▸ TASK TO COMPLETE: Please retype the data that follows, starting at the line containing "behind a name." and stopping after the last line.

▸ Stored entries:
=====

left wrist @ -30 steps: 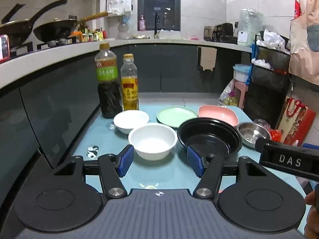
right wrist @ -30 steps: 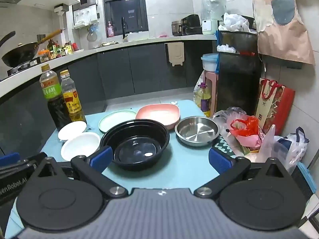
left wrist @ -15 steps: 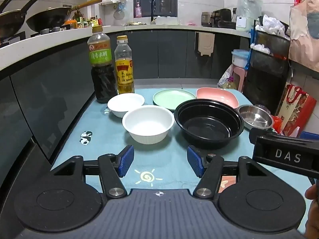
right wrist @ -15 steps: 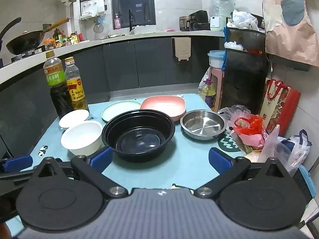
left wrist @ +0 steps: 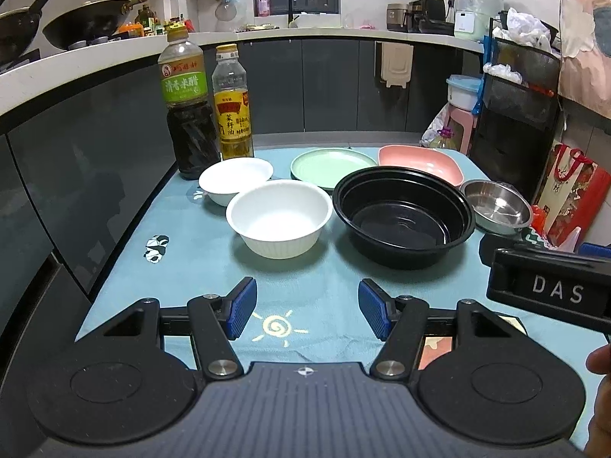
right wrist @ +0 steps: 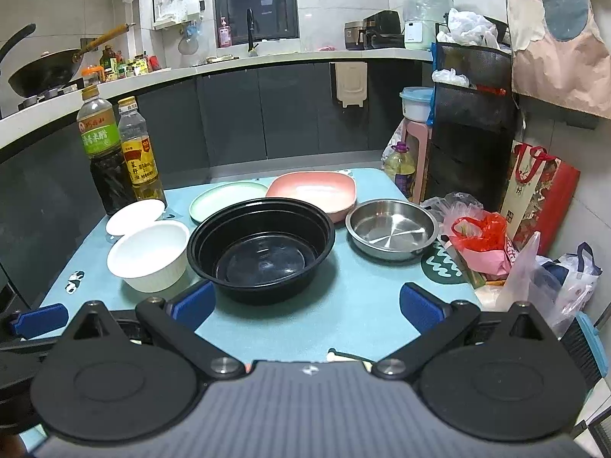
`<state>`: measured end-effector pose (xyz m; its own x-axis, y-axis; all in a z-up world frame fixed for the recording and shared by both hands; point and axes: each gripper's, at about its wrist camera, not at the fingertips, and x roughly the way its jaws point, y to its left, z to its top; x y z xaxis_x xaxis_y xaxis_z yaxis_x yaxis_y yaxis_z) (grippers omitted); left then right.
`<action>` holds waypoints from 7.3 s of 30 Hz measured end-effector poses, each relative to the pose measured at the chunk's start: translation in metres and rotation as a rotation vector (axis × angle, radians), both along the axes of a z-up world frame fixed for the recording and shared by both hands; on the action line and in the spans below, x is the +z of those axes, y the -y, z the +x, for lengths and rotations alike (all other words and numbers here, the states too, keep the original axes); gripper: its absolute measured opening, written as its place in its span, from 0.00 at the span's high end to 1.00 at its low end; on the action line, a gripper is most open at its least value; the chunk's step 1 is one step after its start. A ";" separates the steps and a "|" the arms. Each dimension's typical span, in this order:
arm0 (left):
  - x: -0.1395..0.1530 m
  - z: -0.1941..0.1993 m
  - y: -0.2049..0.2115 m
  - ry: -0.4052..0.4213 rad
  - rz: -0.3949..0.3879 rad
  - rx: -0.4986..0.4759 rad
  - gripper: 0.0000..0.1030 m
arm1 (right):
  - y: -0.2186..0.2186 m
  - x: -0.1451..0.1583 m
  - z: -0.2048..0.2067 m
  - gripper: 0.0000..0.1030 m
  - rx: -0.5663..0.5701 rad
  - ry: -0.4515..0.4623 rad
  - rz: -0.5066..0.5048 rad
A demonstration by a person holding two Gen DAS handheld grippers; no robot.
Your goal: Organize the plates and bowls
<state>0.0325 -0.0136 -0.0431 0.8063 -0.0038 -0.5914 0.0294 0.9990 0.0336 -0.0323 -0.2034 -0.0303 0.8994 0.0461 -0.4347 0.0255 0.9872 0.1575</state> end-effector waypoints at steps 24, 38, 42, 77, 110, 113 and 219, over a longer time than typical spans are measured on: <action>-0.013 0.023 0.005 -0.049 0.012 0.003 0.45 | 0.020 -0.016 0.022 0.48 -0.009 -0.078 0.070; -0.018 0.026 0.001 -0.062 0.008 0.010 0.45 | 0.020 -0.019 0.025 0.48 -0.005 -0.098 0.078; -0.019 0.027 0.000 -0.066 0.005 0.015 0.45 | 0.021 -0.021 0.026 0.48 -0.010 -0.108 0.085; -0.043 0.149 0.011 -0.292 -0.341 0.016 0.86 | 0.052 -0.040 0.127 0.94 0.040 -0.330 0.321; -0.021 -0.014 -0.038 -0.194 -0.296 -0.016 0.83 | 0.013 -0.026 -0.002 0.89 0.150 -0.277 0.228; -0.029 -0.020 -0.045 -0.212 -0.289 0.004 0.83 | 0.002 -0.033 -0.004 0.89 0.175 -0.300 0.206; -0.050 0.166 -0.092 -0.216 -0.205 0.145 0.61 | -0.070 -0.017 0.191 0.56 0.446 -0.365 0.063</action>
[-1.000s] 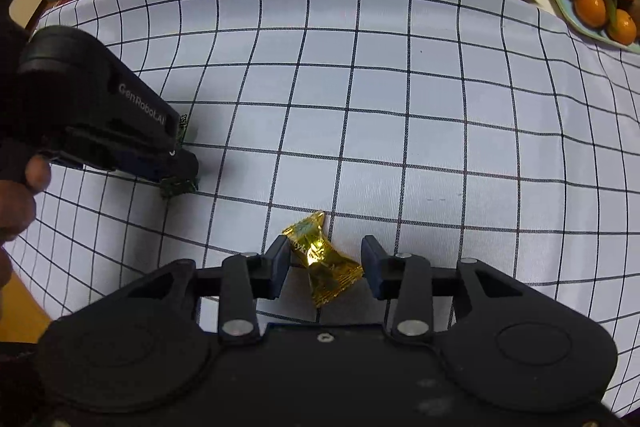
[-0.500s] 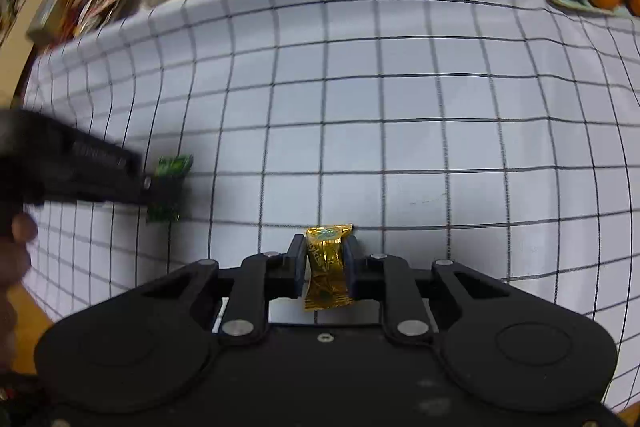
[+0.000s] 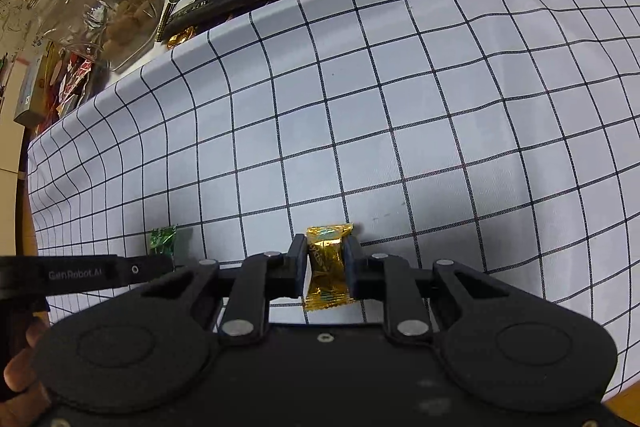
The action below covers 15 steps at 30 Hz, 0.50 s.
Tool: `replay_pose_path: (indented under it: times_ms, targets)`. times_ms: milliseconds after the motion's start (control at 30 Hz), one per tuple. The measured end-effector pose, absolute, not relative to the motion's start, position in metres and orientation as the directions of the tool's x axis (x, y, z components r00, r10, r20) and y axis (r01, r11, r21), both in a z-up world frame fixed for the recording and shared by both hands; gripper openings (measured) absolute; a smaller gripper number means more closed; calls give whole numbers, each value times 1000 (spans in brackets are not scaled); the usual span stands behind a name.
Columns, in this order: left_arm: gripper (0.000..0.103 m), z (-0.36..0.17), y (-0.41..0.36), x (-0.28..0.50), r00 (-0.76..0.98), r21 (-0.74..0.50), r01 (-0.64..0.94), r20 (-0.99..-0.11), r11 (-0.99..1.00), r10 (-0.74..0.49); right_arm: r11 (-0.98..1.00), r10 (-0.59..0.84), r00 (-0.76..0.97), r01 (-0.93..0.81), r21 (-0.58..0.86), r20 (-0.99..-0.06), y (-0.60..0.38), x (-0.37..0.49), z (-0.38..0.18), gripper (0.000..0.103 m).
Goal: Organize snacks
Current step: 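Lift both held candies and carry them over the gold tray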
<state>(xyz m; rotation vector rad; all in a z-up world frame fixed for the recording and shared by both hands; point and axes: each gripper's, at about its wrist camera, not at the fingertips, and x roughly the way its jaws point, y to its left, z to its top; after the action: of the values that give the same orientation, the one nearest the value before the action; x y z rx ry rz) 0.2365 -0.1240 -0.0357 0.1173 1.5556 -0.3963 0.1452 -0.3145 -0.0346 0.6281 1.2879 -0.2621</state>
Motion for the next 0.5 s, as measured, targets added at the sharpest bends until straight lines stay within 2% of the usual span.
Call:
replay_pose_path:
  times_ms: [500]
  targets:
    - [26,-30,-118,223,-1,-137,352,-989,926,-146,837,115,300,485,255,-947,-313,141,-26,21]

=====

▸ EXERCISE ANSWER:
Tool: `replay_pose_path: (indented under it: times_ms, targets)`. times_ms: milliseconds after the motion's start (control at 30 Hz), one per tuple. The measured end-effector pose, absolute, not relative to the motion's start, position in metres and orientation as the directions of the tool's x axis (x, y, z components r00, r10, r20) and y axis (r01, r11, r21), both in a z-up world frame fixed for the recording and shared by both hands; gripper openings (measured) absolute; a smaller gripper number means more closed; calls give whole numbers, each value times 1000 (spans in brackets are not scaled); the usual span stands behind a name.
Columns, in this order: left_arm: gripper (0.000..0.103 m), z (-0.36..0.17), y (-0.41..0.36), x (-0.28..0.50), r00 (-0.76..0.98), r21 (-0.74..0.50), r01 (-0.64..0.94), r20 (-0.99..-0.11), r11 (-0.99..1.00), r10 (-0.74..0.49); right_arm: r11 (-0.98..1.00), r10 (-0.59..0.84), r00 (-0.76..0.97), r01 (-0.93..0.81), r21 (-0.58..0.86), r20 (-0.99..-0.06), y (-0.60..0.38), x (-0.37..0.49), z (-0.38..0.18), gripper (0.000..0.103 m).
Goal: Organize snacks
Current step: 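Lift both held candies and carry them over the gold tray
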<state>(xyz m; rotation vector rad; all in a z-up world frame fixed for the recording and shared by both hands; point and axes: each gripper's, at about its wrist camera, not at the fingertips, and x roughly the way its jaws point, y to its left, z to its top; after the action: of the values that give the same orientation, the one nearest the value before the action; x y z rx ry rz) 0.2365 -0.1240 -0.0357 0.1173 1.5556 -0.3963 0.1452 -0.3145 -0.0346 0.6281 1.2879 -0.2621</state>
Motion for the next 0.5 s, as measured, targets added at the sharpest bends until straight lines stay within 2% of the usual span.
Call:
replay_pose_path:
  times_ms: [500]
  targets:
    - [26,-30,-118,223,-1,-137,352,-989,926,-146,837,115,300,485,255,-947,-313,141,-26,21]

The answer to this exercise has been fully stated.